Once the region has been selected, the IP is solved with the corresponding con-straint limits. If the solver finds a new solution, with E⁰ exchanges and a total delay D⁰, this is added to the list of solutions producing the grid partitioning the space and the searched region is extended by the sector [E⁰, uE) × [D⁰, uD) (no better solution

could exist in this sector). The partitions of the space become finer with each iter-ation, though the minimum granularity is restricted by the discrete nature of both exchanges and delay in the IP. For our example, in Iteration 2 of Figure 3.4.1, the new solution (x2, d2) has E2 exchanges and a total delay of D2. Therefore, the region [E2, uE) × [D2, uD) is labelled searched and more partitions are added (see the second plot in Figure 3.4.1, which now has nine regions). On the other hand, if the solver identifies the region as infeasible, and so contains no solution, its entirety will be la-belled searched. Otherwise the grid does not change from the previous iteration. In our example, the transition from Iteration 5 to Iteration 6 in Figure 3.4.1, the solver could not find any solutions in [E2, E5) × [D5, D4), and so this entire region is shaded gray in Iteration 6.

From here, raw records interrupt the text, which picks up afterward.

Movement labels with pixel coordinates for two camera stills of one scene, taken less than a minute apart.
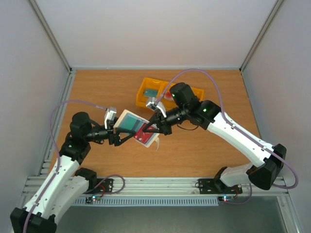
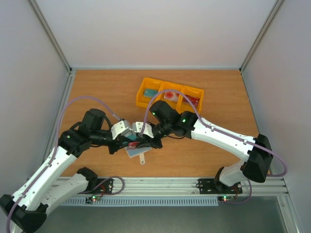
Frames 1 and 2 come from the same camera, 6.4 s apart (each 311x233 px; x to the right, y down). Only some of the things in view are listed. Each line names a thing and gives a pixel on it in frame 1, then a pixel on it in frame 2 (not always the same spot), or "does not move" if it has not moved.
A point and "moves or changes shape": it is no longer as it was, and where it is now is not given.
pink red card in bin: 168,95 does not move
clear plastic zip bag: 130,120 moves or changes shape
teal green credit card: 130,122 moves or changes shape
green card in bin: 150,92 does not move
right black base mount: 215,186 does not move
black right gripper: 162,123 -> 150,140
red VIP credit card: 143,137 moves or changes shape
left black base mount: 103,185 does not move
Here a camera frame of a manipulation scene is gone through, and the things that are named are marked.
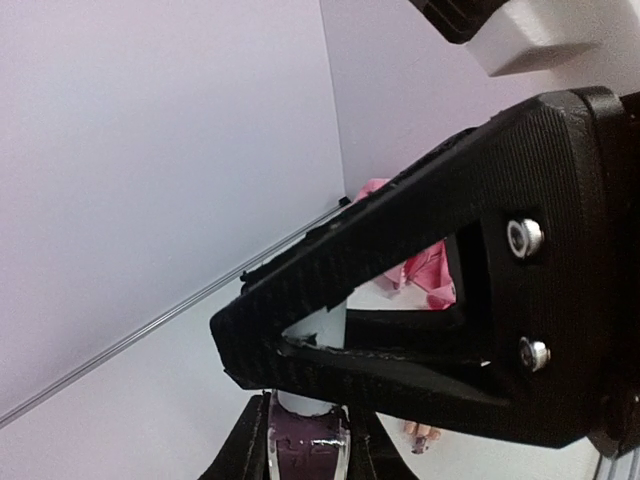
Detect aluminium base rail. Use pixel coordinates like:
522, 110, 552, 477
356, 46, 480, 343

Once a solution has been found (or the sector labelled infeasible) and the partitions have been updated, the algorithm selects a new unsearched region (an area shaded in yellow). This process of selecting a sector, solving to find a new solution, splitting the sectors further and blocking off searched regions is repeated, corresponding to iterations 3, 4, 5 etc. In practise, this procedure produces solutions where the number of exchanges is decreased at the expense of cost and delay, until the zero-exchange option is found (if feasible), see Iterations 1 to 3 in Figure 3.4.1. This takes at most E1 iterations. This first ‘round’ is followed by a sequence of iterations with a stricter limit on the total delay objective, each working its way toward a zero exchange option before making uD smaller again and repeating.

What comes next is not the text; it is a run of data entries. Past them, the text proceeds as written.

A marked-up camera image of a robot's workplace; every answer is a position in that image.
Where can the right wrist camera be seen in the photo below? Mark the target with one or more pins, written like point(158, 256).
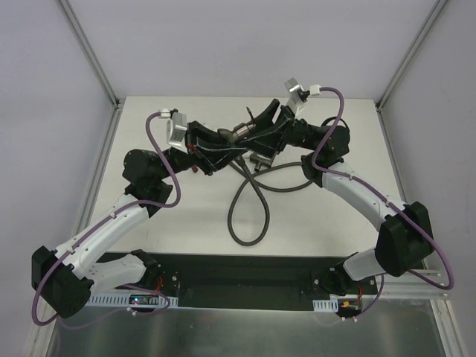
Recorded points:
point(298, 96)

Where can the white cable duct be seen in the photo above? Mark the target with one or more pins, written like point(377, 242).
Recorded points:
point(133, 300)
point(330, 305)

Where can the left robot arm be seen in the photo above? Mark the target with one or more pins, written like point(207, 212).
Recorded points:
point(66, 277)

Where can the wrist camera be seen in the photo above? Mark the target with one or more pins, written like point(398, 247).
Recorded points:
point(176, 128)
point(298, 96)

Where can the white cable duct right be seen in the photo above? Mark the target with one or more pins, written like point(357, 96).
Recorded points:
point(330, 305)

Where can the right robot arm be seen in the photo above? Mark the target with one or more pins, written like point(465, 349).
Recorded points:
point(405, 235)

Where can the aluminium frame post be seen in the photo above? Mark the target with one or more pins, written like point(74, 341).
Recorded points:
point(435, 13)
point(85, 46)

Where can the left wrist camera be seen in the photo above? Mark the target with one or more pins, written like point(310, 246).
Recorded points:
point(176, 128)

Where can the white cable duct left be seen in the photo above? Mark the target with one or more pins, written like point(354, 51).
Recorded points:
point(133, 300)

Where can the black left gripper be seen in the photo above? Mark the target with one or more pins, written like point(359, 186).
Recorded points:
point(197, 147)

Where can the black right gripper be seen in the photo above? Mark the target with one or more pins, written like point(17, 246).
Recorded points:
point(280, 128)

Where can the aluminium frame post left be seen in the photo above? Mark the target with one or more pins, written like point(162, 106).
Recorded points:
point(85, 46)

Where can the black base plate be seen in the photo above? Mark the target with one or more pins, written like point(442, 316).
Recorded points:
point(240, 282)

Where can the grey angle valve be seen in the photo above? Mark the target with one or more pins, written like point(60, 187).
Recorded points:
point(261, 162)

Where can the aluminium frame post right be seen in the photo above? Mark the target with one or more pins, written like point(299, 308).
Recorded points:
point(435, 13)

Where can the grey metal faucet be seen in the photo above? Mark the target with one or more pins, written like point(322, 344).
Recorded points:
point(242, 130)

Given sufficient time, i.e., polynomial in the number of Pareto optimal solutions, the algorithm will eventually search the whole space and find all of the solutions on

the Pareto frontier (Laumanns et al., 2006). In our application, however, the process stops after a time limit. For each sector, we use the Gurobi Optimizer 7.0.2 (Gurobi Optimization, LLC., 2017) to find the optimal solution for the IP, or the best solution so far if the time limit is reached. Due to the time limit, the algorithm is likely to leave some sectors unsearched or with a sub-optimal solution so that we do not have the complete Pareto optimal set. Furthermore, it may take time to find the first Pareto optimal result. The solver may find a sequence of cost optimal solutions that are only weakly Pareto optimal, as fewer aircraft exchanges can be made whilst achieving the same cost (this is often due to reallocating flights that are not part of the disruption).

This is demonstrated in the computational experiments in Chapter 5. Thus, within the time limit, Pareto optimal solutions cannot be guaranteed.

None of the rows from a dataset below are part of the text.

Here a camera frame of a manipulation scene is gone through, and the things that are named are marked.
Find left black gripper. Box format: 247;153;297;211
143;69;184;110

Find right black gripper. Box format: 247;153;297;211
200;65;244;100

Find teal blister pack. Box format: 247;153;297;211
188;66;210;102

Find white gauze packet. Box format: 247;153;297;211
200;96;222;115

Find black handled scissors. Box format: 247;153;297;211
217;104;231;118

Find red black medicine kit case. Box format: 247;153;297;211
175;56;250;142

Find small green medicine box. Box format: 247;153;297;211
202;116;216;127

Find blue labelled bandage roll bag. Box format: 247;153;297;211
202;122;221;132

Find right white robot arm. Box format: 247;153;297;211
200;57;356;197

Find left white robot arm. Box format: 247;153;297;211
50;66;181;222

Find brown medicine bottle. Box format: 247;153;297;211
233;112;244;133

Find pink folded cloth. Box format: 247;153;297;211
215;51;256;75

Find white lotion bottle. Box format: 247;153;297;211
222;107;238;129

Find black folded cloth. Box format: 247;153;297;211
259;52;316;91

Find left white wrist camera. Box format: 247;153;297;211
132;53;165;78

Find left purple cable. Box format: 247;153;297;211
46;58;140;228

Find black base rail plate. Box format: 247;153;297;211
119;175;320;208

The result is a set of solutions, X , each with an aircraft allocation, a set of cancelled flights, and a delay value for all flights in the programme. Due to the time limitations, it is not possible to guarantee the properties of the solutions within X . However, if more than one solution is produced, we will have a cost optimal solution and multiple aircraft allocations to offer options to the airline. On the other hand, if a cost optimal Pareto solution is found quickly this method can find a number of Pareto optimal solutions that represent the trade-off between the objectives. Whilst the solutions in X may be incomplete and possibly sub-optimal, they are nevertheless the result of a purposeful search over the solution space of the low-fidelity problem. As such, the solutions will be used as a set of sensible starting points within the simulation optimisation procedure, described in Chapter 4.